During dinner and in ensuing conversations, they talked about what it means to be a business professor. The word fun came up a lot, and Roggeveen decided to apply to programs and “see what happens.” She was accepted to Columbia University and has never looked back. The combination of teaching and conducting research has been a perfect fit for her. “I love interacting with students. I love interacting with businesses,” says the associate professor of marketing. “I’m very self-directed in what I get to research, so when something intrigues me, I can do it. All these different interests of mine have come together.”
Much of Roggeveen’s research, while earning her PhD and afterward, has focused on consumer behavior, or “the psychology of how people think,” she says. In her undergraduate years, Roggeveen majored in math but also took a number of psychology courses, both of which prepared her well for these explorations. Recently, some of her findings were published in the Journal of Marketing Research. She and a colleague had examined how the relationship among numbers in promotional offers, such as from Groupon, impact people’s purchasing intentions. Turns out most people are attracted to offers containing numbers that are related to each other in some way. So a deal with a regular price of $99, a sales price of $33, and a savings of $66 will receive more interest than a deal with a regular price of $101, a sales price of $29, and a savings of $72, even though the latter offer is a better deal.

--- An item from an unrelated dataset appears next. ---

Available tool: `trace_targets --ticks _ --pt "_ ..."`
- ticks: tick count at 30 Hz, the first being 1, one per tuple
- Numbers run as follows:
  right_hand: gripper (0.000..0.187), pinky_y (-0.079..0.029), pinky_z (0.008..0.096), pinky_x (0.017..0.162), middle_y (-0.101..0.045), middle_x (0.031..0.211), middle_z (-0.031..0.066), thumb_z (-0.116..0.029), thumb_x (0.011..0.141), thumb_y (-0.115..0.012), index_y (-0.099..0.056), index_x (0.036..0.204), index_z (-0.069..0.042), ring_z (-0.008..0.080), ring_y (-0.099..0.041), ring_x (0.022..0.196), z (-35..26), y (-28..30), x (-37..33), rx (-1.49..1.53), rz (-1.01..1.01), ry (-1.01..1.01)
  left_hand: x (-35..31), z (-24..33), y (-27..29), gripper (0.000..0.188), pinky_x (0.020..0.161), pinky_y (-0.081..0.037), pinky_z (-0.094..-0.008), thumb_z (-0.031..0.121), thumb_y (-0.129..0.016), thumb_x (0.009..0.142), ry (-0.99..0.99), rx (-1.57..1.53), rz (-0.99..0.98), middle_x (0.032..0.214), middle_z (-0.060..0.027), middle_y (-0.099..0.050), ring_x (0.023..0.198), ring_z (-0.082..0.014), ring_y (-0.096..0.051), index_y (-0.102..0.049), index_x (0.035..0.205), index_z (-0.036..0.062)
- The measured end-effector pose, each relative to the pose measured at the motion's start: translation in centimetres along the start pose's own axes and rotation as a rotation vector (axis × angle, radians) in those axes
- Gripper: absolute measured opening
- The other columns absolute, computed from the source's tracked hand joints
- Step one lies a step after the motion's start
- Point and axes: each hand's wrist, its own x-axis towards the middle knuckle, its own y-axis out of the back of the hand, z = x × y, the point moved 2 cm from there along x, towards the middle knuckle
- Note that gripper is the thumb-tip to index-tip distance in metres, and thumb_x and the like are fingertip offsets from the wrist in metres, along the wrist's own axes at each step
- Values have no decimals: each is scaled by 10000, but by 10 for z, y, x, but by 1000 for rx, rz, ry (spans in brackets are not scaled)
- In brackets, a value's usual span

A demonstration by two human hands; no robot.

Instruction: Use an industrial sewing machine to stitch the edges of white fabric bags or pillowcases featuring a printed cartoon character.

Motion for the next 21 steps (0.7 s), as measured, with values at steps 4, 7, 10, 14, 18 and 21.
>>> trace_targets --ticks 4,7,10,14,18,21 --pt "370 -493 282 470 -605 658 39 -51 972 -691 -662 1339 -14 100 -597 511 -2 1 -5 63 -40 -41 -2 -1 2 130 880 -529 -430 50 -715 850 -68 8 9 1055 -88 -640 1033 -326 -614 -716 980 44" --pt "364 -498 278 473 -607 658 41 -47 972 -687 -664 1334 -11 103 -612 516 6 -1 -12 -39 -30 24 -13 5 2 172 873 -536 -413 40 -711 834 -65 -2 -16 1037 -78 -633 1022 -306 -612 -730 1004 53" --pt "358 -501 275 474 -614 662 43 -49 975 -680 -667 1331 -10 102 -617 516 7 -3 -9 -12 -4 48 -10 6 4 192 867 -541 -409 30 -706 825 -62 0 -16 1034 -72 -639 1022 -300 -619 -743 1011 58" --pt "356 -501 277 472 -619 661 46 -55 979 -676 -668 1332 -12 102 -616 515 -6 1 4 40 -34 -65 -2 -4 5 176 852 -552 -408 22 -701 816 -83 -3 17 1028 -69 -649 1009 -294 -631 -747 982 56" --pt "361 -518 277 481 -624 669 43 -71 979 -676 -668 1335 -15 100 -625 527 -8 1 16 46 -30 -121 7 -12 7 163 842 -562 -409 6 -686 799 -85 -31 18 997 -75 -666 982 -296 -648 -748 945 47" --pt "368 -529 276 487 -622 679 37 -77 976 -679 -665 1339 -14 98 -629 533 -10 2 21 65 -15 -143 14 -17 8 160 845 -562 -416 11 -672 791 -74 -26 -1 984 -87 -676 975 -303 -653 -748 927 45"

Discovering how people think and process information captivates Roggeveen, who often concentrates on pricing, retailing, and services in her investigations. But conducting research is only half of her passion. She equally enjoys being in the classroom, encouraging her students to test ideas and think in new ways. “Babson is wonderful because both teaching and research are respected and appreciated,” says Roggeveen. “And Babson students are so motivated. They want to learn. They’re engaged—I never have a problem creating class discussions.”
Roggeveen teaches marketing research to undergraduate and graduate students, but this semester she also began offering a new course she developed on “Marketing Innovation and Experimentations.” The idea for the course came about after a Babson faculty meeting. “There was a presentation on business analytics, and one of the components was experimentation,” says Roggeveen. “So I asked the question, ‘Where do students get experimentation?’ because it was one of the key tenets of the presentation. After the meeting, [accounting professor] Bob Halsey came up to me and said it would be great if I could develop a course on marketing experiments for undergrads.”

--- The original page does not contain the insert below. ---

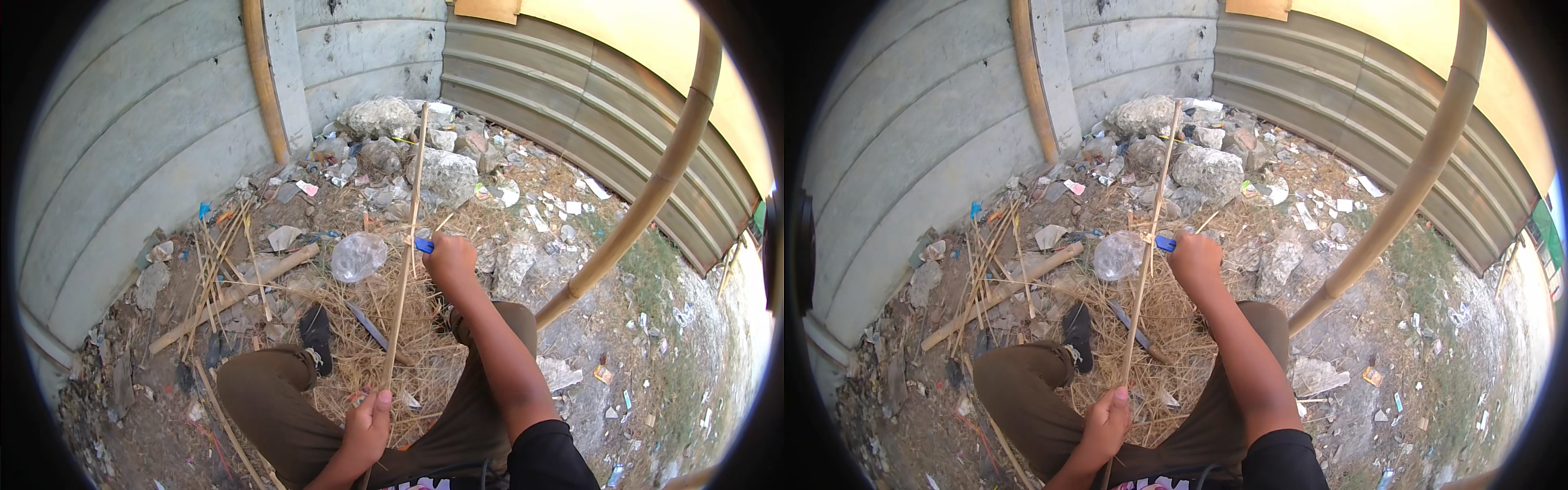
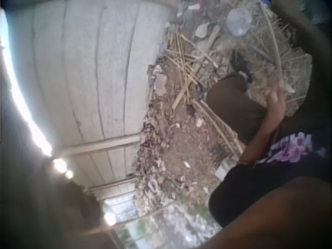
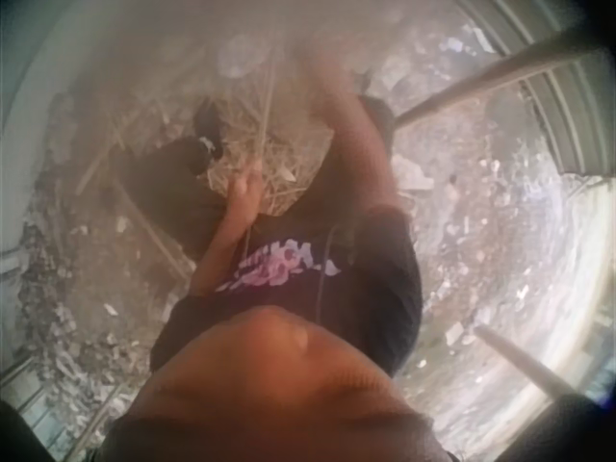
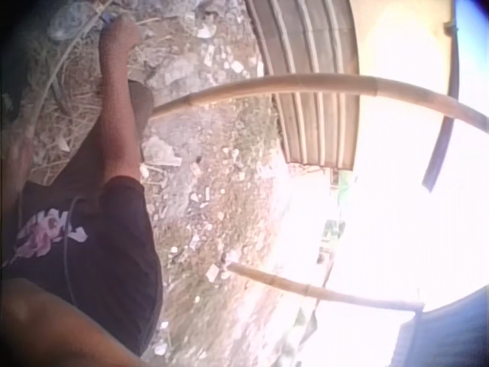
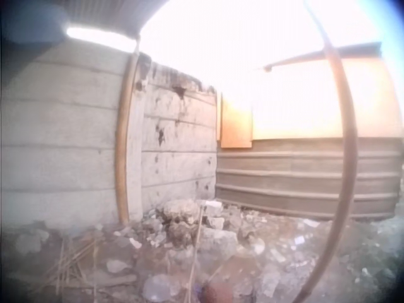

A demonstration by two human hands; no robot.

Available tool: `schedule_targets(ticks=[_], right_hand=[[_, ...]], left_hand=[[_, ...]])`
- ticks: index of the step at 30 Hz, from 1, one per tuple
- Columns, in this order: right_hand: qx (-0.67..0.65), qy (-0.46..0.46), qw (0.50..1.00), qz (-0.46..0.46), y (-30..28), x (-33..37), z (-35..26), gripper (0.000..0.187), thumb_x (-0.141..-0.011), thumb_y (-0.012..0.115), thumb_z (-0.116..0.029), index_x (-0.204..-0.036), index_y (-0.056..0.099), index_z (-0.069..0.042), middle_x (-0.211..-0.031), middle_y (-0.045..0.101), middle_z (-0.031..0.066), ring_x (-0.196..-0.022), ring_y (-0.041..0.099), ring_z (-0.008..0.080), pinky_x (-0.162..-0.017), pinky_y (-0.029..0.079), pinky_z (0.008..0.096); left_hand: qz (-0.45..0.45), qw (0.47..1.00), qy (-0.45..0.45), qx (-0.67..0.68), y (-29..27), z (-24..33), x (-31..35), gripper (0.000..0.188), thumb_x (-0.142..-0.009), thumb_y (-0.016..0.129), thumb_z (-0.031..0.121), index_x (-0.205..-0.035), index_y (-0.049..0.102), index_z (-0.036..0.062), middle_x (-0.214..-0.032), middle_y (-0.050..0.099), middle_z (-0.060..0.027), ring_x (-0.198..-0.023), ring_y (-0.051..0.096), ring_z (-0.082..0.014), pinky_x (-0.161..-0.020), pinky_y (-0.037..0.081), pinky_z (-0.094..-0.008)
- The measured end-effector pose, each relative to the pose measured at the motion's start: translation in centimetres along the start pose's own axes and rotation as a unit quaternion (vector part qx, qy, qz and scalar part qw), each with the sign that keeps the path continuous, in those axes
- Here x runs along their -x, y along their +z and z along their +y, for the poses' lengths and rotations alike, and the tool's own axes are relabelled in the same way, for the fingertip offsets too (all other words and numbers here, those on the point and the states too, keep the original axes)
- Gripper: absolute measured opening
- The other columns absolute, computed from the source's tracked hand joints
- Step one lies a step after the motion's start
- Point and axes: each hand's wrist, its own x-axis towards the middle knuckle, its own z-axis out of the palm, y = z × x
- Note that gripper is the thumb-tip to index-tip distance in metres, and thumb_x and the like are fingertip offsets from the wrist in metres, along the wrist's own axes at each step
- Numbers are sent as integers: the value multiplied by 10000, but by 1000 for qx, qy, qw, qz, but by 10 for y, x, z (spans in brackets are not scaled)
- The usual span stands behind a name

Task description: The person sits cross-legged on the ground and uses a knife to sharpen a long, thin wooden stick. They hold the stick with one hand and scrape the blade along its length to remove bark and smooth the surface. The person rotates the stick periodically to work on different sides.

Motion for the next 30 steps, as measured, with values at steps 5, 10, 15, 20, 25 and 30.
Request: schedule_targets(ticks=[5, 10, 15, 20, 25, 30], right_hand=[[-36, 22, 998, 37, -10, -42, 26, 154, -781, 635, -142, -847, 704, -21, -770, 694, 214, -734, 701, 395, -673, 552, 475], [-479, 140, 783, -371, 6, -45, 21, 113, -798, 672, -110, -737, 618, -33, -549, 535, 45, -430, 485, 184, -420, 363, 339], [-458, 64, 849, -256, 23, -23, 26, 185, -805, 689, -148, -701, 597, -25, -531, 527, 54, -427, 469, 180, -450, 405, 361], [-280, -133, 948, -76, 14, 46, -20, 156, -826, 684, -192, -747, 642, -64, -577, 602, 171, -535, 626, 348, -547, 502, 464], [-188, -177, 965, -33, 14, 97, -40, 138, -782, 712, -215, -749, 641, -101, -600, 622, 150, -575, 648, 367, -558, 522, 478], [-215, -172, 961, -14, 17, 110, -31, 155, -777, 720, -242, -764, 634, -115, -591, 623, 132, -562, 650, 346, -533, 513, 457]], left_hand=[[11, 999, -10, -35, 0, 3, 3, 437, -1070, 460, 380, -886, 553, -5, -560, 454, -13, -520, 426, -84, -489, 368, -305], [-6, 995, -76, 59, -1, -1, 5, 410, -1069, 462, 393, -1030, 584, 4, -579, 447, 26, -482, 424, -50, -443, 365, -243], [-43, 979, -114, 162, -12, 24, 3, 357, -1047, 516, 392, -968, 541, 44, -603, 505, 6, -422, 470, -61, -383, 370, -230], [-4, 975, -89, 203, -21, 49, -13, 312, -1035, 555, 365, -966, 521, 62, -628, 496, 9, -422, 444, -53, -376, 387, -228], [22, 984, -50, 167, -21, 58, -40, 306, -1048, 522, 369, -928, 473, 91, -617, 438, 24, -431, 395, -46, -375, 358, -225], [15, 977, -79, 198, -6, 46, -39, 311, -1055, 500, 376, -944, 466, 88, -629, 449, 13, -433, 396, -53, -380, 360, -244]])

Intrigued, Roggeveen asked for some time to delve into the idea. She soon realized no courses or books on the subject were available from which to build the class. “It was really developing it from scratch,” she says, “and I thought, ‘You know, that would be interesting.’” So she spent the summer pulling it together.
The class itself is a bit of an experiment, says Roggeveen, who considers its students her partners for the semester. “Some things are going to work,” she says, “and some things aren’t.” In the class, she asks students to try something they’ve never done before and then reflect on the experience. She introduces different approaches to the creative process and examines with students what works, what doesn’t, and why. She presents examples of companies that tried certain paths, failed, and then tried another approach, and she helps students absorb lessons from the process. She asks students to take control of a class, researching and teaching certain concepts, and she has them conduct their own experiments.
The lessons learned from experiments apply to more than just business, says Roggeveen. “Life happens,” she says. “You go along the path, and you reflect back. What did I enjoy?” Use those insights, she counsels, to make future decisions. She tries to relate this to students, who she says sometimes are so focused already on what they want to do that they’re not open to unexplored paths. Or, conversely, students will come into her office worried because they haven’t figured out their future yet. “I tell them, that’s fine. Take your time. Find out what you like and what you don’t like, and think about how you can apply that going forward,” she says. “That’s pretty much how I’ve lived, and it’s worked really nicely.”